Task to carry out
Extract every line below that contains the word "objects".

Supplied material
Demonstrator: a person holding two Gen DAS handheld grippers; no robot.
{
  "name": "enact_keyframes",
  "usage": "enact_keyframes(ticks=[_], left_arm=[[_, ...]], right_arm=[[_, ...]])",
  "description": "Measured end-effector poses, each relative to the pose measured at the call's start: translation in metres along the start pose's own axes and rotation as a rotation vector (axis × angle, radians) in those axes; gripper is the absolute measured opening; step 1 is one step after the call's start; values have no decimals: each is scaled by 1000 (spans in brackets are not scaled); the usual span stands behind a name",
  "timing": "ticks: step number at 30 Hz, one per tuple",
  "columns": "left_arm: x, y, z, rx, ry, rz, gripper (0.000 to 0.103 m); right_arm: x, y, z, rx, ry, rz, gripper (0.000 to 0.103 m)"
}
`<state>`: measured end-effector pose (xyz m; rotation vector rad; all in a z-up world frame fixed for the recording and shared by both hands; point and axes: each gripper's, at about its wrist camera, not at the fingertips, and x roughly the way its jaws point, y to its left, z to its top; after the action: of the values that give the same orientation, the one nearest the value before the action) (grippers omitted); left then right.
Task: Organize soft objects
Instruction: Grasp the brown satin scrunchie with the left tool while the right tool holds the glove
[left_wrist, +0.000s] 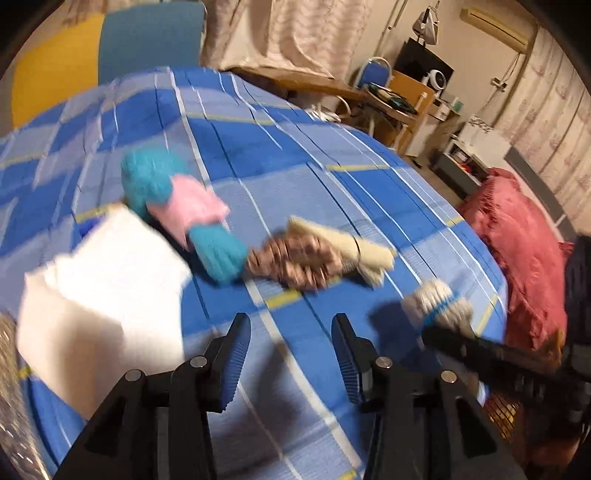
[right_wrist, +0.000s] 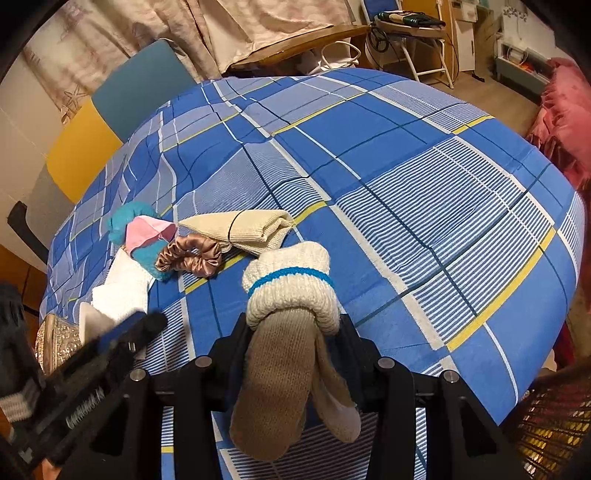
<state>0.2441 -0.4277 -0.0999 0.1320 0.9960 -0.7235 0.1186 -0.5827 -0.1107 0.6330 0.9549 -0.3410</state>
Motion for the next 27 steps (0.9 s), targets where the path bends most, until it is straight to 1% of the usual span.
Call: enact_keyframes(ticks=[2, 4, 6, 8, 9, 11, 12, 13, 14, 15, 16, 17, 18, 19, 21, 25, 27], left_arm=[[5, -7, 15, 34, -10, 38, 51], [16, -15, 28, 87, -7, 96, 67], [30, -20, 38, 125, -1, 141, 75], [43, -22, 43, 142, 20, 138, 75], [52, -22, 44, 148, 45, 133, 75], [64, -20, 41, 154, 72, 142, 75], [67, -20, 37, 157, 71, 135, 72], [67, -19, 33, 158, 62, 117, 59], [67, -17, 30, 156, 59, 105, 50], [67, -15, 26, 146, 69, 91, 33], [66, -11, 23, 123, 78, 69, 29], [62, -8, 21, 100, 76, 57, 26], [58, -6, 18, 85, 78, 56, 17], [53, -5, 16, 71, 81, 55, 13], [43, -3, 11, 63, 75, 52, 12], [19, -2, -1, 87, 40, 51, 11], [6, 1, -7, 69, 28, 42, 11]], right_arm=[[0, 0, 1, 2, 0, 0, 46], [0, -1, 2, 9, 3, 5, 46], [1, -2, 3, 17, 5, 8, 46], [1, -3, 4, 19, 8, 4, 46], [1, -3, 4, 22, 9, 4, 46], [2, -3, 4, 25, 14, 8, 46], [2, -3, 4, 24, 16, 9, 46], [3, -2, 3, 22, 18, 8, 46], [3, -2, 3, 20, 18, 8, 46], [4, -2, 3, 19, 19, 7, 46], [4, -1, 3, 18, 18, 5, 46], [4, -1, 4, 14, 18, 1, 46], [5, -1, 4, 11, 17, 0, 46], [5, -1, 4, 10, 16, 0, 46], [6, 0, 4, 5, 12, 0, 46], [6, 1, 3, -10, 8, -8, 46], [7, 1, 3, -10, 9, 0, 46]])
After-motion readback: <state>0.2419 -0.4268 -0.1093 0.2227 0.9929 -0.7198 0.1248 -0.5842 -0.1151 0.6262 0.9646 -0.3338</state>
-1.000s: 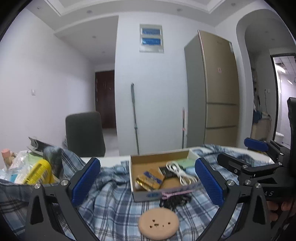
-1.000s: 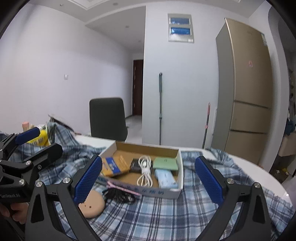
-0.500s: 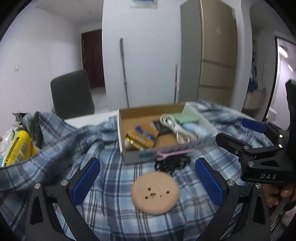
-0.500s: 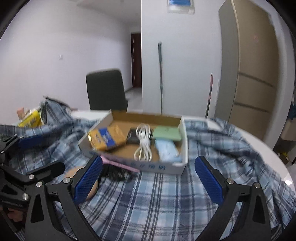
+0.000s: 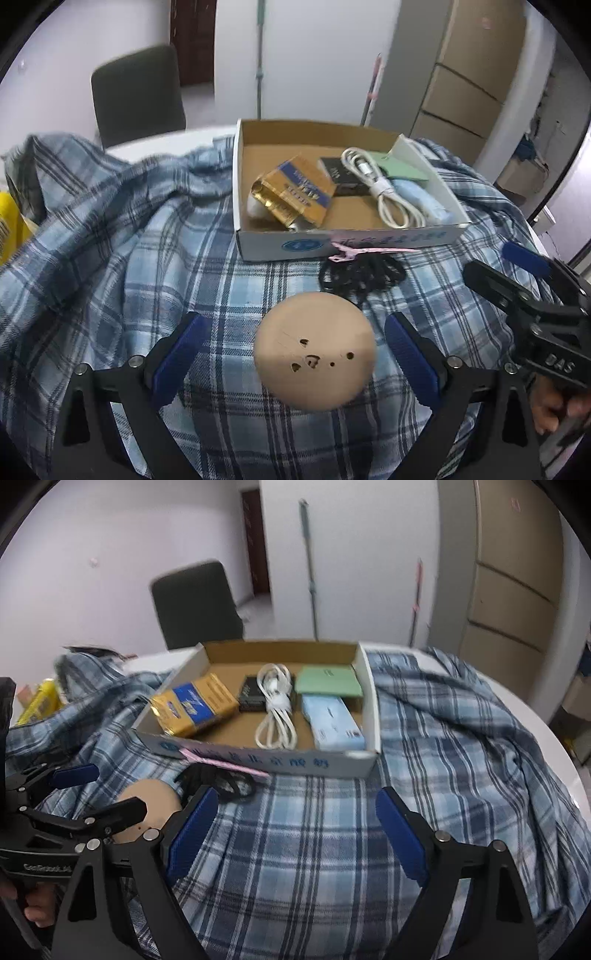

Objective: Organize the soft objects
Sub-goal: 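Lower the left tool onto the round tan sponge puff and close it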

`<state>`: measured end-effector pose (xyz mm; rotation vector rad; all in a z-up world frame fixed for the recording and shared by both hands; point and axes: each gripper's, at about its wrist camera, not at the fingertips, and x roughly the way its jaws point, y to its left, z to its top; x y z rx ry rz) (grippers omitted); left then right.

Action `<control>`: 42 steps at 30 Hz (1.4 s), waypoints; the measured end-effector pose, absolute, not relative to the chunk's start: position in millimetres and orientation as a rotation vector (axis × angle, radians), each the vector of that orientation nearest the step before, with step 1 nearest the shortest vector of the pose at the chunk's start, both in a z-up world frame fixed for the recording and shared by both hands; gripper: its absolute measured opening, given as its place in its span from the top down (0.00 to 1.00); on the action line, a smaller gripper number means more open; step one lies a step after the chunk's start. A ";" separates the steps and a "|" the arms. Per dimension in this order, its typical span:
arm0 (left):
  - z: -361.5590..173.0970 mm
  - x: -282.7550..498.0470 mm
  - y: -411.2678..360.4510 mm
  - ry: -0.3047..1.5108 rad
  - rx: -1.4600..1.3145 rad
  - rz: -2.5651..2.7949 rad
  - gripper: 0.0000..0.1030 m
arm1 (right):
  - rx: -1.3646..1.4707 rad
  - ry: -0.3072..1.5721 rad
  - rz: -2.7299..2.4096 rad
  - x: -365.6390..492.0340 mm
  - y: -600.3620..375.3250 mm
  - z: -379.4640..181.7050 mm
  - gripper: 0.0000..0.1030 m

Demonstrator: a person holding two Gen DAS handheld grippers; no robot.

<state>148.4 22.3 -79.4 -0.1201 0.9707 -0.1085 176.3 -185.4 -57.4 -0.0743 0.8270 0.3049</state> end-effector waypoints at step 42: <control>-78.2 143.0 28.9 0.915 -0.242 -0.175 0.21 | -0.037 0.954 0.300 186.4 -172.9 -64.7 0.16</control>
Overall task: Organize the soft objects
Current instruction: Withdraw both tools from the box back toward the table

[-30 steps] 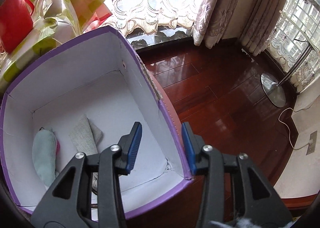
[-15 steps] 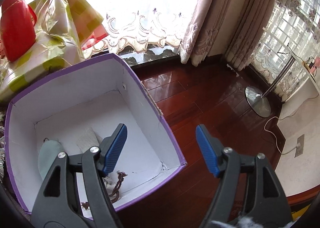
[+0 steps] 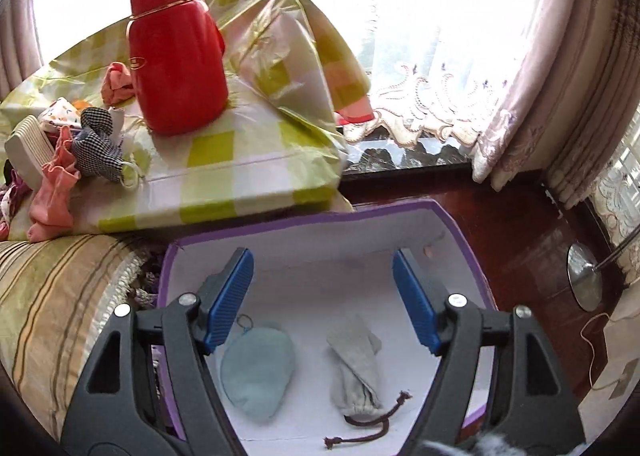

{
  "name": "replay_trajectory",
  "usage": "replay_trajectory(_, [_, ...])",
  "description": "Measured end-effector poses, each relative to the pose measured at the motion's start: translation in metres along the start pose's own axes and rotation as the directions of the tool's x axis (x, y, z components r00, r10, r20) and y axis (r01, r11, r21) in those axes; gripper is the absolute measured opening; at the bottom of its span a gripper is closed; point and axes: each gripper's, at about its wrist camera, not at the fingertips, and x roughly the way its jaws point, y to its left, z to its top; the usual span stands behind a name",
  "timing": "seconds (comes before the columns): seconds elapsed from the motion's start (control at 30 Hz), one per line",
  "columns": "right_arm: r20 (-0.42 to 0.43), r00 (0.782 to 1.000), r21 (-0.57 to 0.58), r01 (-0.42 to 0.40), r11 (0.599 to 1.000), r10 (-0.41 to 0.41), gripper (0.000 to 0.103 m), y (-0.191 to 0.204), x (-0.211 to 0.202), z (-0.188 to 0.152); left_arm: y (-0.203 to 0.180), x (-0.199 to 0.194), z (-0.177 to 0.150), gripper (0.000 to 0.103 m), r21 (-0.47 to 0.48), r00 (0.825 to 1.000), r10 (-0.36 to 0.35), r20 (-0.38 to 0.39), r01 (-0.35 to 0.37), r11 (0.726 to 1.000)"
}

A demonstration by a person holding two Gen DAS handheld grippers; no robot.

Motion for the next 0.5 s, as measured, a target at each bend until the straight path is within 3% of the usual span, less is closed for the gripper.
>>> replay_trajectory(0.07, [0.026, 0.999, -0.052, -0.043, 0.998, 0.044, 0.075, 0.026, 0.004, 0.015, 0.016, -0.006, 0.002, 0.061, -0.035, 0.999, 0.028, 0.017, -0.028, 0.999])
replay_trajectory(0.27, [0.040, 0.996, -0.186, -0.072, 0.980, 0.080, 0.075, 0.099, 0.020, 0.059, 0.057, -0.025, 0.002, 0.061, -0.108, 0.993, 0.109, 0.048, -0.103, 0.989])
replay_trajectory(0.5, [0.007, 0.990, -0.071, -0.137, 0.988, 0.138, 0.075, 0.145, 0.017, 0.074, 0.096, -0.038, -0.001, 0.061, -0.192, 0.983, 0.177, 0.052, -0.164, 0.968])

Solution to this exercise
Task: Organize soft objects
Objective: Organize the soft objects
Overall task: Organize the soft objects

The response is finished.